物価高の影響で飼料代や燃料費の値上がりが続き、畜産業界も大きな打撃を受けています。「酪農家が一人廃業することによって、飼料を作る営農法人や燃料を売るガソリンスタンドなど、地域産業も衰退していく恐れがある」と将来を案じる啓二さんですが、そんな中でも嬉しい出来事が。毎年地元の中学校で行う酪農講座で、生徒の一人から「将来酪農家になりたいが、自分に今何ができますか?」と質問が。啓二さんは「君たちが大人になった時に牛乳やバターがない世の中にならないためにも、畜産の大切さを理解し、それをみんなに広めること」と答えました。さらに、今年小学生になるお孫さんは"おじいちゃんのように牛を飼いたい"と牛飼いの絵を描いたそう。こうして若い世代に興味や希望を持ってもらうことが、啓二さんの活力に繋がっています。

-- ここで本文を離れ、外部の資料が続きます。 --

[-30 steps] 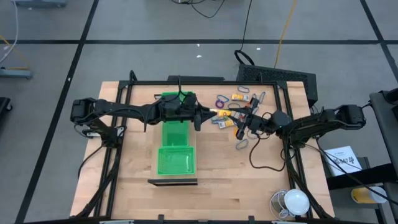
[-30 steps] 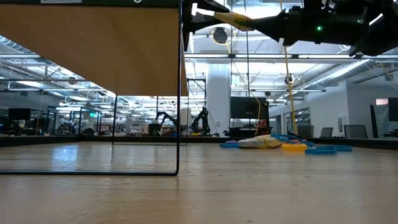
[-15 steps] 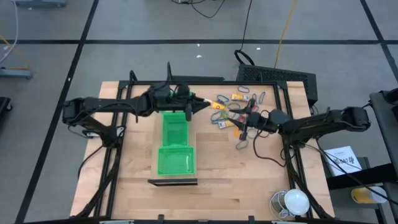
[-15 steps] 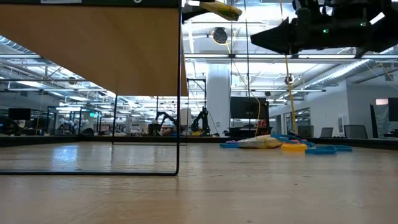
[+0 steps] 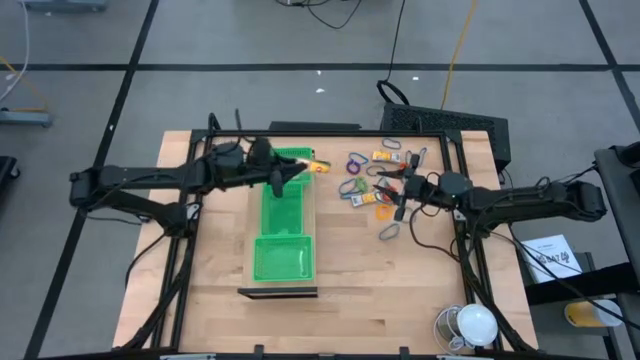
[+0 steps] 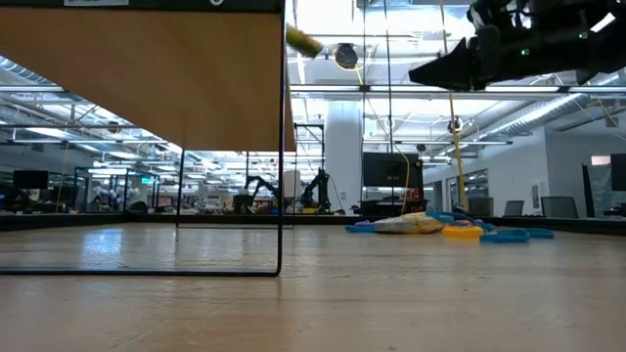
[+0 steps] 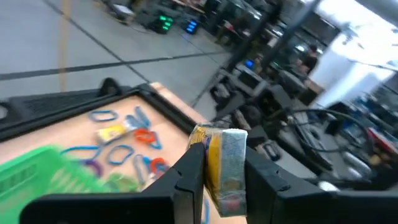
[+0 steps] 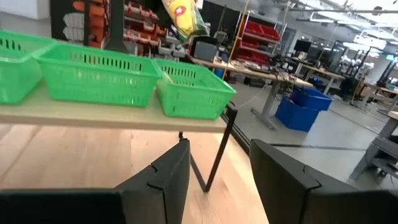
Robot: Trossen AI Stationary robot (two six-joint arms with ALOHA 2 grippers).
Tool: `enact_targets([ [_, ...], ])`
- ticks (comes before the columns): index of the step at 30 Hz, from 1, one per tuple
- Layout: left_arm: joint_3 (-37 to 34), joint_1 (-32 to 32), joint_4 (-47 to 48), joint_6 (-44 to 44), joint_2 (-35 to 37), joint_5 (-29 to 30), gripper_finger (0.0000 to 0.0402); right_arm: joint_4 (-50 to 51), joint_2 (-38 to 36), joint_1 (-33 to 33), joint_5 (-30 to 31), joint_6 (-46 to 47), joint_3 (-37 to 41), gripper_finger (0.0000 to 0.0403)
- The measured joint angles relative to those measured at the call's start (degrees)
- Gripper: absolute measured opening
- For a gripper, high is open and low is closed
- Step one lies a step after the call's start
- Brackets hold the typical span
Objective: Pick & Place Office Desk Supplies
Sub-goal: Put the yellow crayon box into the top green bin on the shelf
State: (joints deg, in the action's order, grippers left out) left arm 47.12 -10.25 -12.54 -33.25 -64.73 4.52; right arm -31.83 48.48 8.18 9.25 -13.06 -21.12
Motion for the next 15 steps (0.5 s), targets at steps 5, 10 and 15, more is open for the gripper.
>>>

幾度となく危機的な状況を回避してきた啓二さん。絡まった糸が少しずつほどけていくように、どんなに難しいことがあっても、頑張っていればそのうち良くなってくる経験もしてきました。厳しい社会情勢の中、揺れ動く気持ちを持ちながらも、将来の食の安全を守るための歩みを止めてはいけないと、啓二さんの奮闘はもうしばらく続きます。

啓二さんからのメッセージ

 酪農は万能産業です。牛は、飼料用米や加工食品から出るカス類と稲わらなどを食べて牛乳や肉に代える。主食用米の需要減少の中で、飼料用米作りは水田活用や農地維持につながる。やっかいなもみ殻は牛の寝床として使ったり、糞と混ぜたりすることで良質な堆肥となり再利用できる。牛乳からは生活に欠かせないチーズやバター、ヨーグルト、アイスが作られる。また、乳牛は受精卵移植で和牛子牛を産む。最後には肉となり、皮まで利用させてくれる「循環型農業」の最たる産業だと私は考えています。
世の中の経済活動の柱となる牛たちに魅了され、酪農家になれたことを誇りに感じます。